TASK STATEMENT:
Exact repetition of a range: find the line containing "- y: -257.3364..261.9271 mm" and the line containing "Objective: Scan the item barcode" in the material below, then repeat both and all lines between them, leaving pictures out.

+++ DATA RECORDS +++

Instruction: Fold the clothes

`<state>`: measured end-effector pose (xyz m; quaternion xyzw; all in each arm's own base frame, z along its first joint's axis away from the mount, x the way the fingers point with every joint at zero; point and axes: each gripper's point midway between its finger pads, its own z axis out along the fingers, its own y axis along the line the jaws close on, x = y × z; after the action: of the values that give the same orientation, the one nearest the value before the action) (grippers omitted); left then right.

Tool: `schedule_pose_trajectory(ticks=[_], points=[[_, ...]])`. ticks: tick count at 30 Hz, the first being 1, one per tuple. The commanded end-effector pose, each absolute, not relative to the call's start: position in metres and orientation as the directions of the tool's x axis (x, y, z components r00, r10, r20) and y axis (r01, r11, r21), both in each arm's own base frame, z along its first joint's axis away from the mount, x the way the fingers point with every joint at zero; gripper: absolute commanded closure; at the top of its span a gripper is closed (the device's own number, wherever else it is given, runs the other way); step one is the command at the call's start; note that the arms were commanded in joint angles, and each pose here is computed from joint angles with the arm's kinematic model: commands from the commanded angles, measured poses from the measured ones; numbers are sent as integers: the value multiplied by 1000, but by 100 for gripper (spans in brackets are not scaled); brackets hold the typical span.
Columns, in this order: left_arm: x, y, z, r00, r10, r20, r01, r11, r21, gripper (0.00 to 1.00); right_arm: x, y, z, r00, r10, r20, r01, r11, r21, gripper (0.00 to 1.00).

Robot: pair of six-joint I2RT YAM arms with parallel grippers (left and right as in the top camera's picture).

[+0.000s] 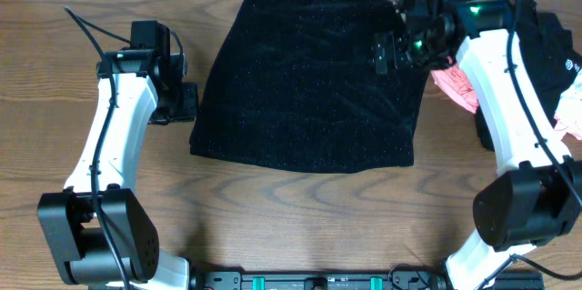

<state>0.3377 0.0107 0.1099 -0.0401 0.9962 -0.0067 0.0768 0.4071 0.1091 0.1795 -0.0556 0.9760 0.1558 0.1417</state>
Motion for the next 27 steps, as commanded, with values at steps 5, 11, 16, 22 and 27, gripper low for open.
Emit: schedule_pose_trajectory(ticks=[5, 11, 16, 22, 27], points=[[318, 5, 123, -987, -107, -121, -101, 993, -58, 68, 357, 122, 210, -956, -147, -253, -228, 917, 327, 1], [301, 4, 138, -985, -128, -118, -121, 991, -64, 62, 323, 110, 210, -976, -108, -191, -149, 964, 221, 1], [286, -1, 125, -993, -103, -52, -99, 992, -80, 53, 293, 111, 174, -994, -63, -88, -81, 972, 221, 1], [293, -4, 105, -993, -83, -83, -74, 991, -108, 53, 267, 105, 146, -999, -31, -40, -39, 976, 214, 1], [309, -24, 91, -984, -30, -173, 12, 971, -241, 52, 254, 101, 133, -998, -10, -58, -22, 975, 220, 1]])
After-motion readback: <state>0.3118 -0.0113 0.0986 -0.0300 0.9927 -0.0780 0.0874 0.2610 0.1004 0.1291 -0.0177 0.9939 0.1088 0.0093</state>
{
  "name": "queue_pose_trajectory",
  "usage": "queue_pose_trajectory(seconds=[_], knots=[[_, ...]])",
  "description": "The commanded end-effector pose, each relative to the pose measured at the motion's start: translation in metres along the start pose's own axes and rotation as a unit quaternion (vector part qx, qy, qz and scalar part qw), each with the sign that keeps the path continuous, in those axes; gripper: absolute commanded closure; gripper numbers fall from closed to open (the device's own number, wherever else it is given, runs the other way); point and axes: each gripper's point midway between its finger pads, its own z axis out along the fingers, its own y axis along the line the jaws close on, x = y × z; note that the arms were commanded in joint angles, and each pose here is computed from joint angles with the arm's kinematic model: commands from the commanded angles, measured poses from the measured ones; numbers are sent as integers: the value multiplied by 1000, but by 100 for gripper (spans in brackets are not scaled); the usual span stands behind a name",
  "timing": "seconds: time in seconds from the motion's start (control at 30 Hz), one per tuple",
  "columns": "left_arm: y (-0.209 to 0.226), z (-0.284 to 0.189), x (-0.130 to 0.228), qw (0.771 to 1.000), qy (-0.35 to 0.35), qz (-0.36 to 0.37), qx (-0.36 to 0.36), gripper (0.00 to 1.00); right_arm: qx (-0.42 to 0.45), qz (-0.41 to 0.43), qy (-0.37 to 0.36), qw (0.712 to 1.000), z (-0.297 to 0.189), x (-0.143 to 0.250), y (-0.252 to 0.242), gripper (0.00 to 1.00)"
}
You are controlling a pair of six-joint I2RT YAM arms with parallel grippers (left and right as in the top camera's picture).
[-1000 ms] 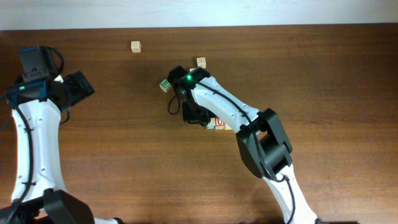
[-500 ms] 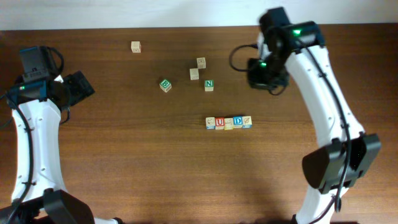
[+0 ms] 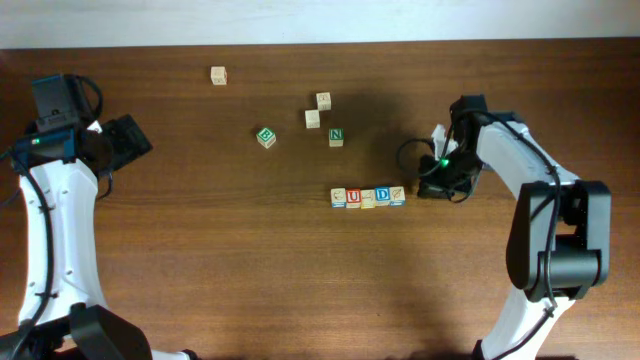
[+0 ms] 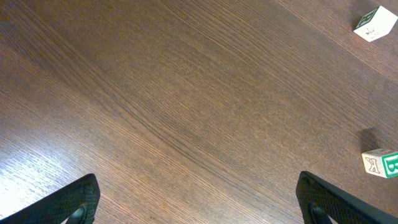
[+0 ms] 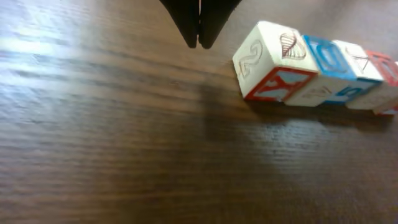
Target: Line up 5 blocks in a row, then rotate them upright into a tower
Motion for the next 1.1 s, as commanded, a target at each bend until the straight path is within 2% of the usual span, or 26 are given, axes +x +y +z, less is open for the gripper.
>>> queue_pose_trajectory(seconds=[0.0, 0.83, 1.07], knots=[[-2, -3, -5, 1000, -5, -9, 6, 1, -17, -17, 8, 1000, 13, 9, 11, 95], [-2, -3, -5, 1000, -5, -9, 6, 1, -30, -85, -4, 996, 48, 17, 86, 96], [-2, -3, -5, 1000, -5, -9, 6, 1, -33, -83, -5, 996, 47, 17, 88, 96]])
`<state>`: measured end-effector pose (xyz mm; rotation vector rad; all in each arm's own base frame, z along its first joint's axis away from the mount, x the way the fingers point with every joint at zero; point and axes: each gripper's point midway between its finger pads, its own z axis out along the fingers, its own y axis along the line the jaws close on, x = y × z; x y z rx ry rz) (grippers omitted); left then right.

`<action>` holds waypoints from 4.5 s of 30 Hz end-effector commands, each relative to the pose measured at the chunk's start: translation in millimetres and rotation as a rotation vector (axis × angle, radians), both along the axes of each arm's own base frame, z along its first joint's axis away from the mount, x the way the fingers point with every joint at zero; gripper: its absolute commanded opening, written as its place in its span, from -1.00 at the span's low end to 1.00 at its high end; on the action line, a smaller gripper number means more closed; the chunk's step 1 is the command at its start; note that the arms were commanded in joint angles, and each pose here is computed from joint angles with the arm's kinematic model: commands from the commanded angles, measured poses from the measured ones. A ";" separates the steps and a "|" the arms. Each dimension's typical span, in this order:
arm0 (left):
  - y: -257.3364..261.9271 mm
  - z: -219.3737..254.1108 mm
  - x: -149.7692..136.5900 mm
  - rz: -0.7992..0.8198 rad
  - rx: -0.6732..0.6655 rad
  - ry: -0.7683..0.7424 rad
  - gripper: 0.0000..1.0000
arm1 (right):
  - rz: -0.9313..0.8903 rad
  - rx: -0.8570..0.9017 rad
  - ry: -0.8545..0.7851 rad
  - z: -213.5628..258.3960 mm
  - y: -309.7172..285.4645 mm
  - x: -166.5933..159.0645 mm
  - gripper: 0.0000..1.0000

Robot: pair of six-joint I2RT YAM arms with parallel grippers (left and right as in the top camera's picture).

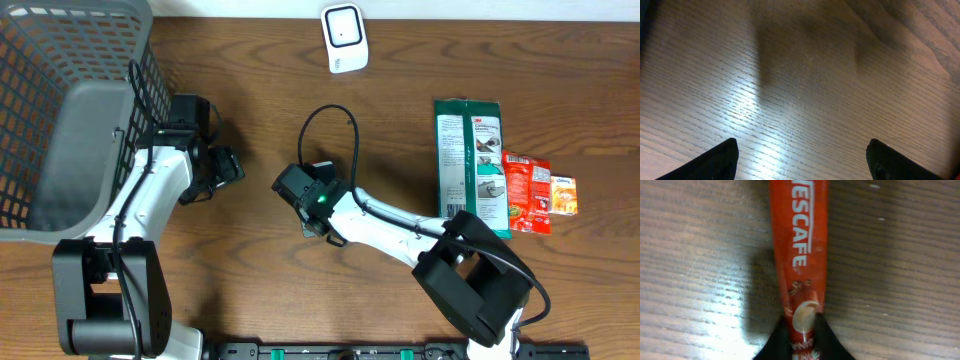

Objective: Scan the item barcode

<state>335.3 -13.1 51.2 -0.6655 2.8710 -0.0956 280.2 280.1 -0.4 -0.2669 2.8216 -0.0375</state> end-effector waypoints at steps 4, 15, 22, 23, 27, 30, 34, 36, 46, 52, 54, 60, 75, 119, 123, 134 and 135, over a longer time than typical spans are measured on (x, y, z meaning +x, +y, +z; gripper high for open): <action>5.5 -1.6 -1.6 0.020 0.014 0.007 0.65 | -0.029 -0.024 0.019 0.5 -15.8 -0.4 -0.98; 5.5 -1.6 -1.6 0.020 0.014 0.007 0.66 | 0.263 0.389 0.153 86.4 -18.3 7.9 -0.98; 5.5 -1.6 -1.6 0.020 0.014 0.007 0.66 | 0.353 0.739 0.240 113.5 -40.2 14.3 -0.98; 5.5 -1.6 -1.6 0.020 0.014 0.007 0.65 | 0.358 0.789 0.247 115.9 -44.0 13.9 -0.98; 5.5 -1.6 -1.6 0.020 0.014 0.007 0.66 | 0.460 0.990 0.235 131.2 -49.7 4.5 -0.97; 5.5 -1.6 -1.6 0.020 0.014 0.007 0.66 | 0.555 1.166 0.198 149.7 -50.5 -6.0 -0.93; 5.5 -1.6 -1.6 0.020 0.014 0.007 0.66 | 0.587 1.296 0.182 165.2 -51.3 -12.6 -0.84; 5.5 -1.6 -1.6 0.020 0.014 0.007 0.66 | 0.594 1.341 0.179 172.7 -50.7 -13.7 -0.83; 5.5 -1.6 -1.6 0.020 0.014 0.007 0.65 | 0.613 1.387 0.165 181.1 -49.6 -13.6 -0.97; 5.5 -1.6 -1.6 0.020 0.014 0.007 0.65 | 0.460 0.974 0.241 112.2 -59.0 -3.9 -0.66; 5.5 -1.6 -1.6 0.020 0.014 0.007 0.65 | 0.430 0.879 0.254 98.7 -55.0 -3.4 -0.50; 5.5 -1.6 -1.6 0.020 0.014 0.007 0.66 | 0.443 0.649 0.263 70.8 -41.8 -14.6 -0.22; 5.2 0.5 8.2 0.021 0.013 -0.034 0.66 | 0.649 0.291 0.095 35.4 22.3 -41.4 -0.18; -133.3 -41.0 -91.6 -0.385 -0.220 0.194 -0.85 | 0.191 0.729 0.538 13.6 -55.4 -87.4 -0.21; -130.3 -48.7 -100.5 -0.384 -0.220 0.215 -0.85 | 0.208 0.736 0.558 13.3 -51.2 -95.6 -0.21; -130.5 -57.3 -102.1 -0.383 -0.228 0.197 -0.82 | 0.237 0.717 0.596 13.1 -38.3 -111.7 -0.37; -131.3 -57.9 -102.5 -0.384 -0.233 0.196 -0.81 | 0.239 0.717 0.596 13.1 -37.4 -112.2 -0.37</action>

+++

RESPONSE AREA:
  - y: -257.3364..261.9271 mm
  - z: -219.3737..254.1108 mm
  - x: -149.7692..136.5900 mm
  - rz: -0.7992..0.8198 rad
  - rx: -0.6732..0.6655 rad
  - ry: -0.7683..0.7424 rad
  - gripper: 0.0000..1.0000
arm1 (right):
  - rz: -0.9313..0.8903 rad
  - rx: -0.8570..0.9017 rad
  - ry: -0.8545..0.7851 rad
  - z: -213.5628..258.3960 mm
  - y: -309.7172..285.4645 mm
  - x: -166.5933..159.0645 mm
  - gripper: 0.0000..1.0000

Robot: pair of six-joint I2RT YAM arms with parallel grippers (left and right as in the top camera's picture).


Objective: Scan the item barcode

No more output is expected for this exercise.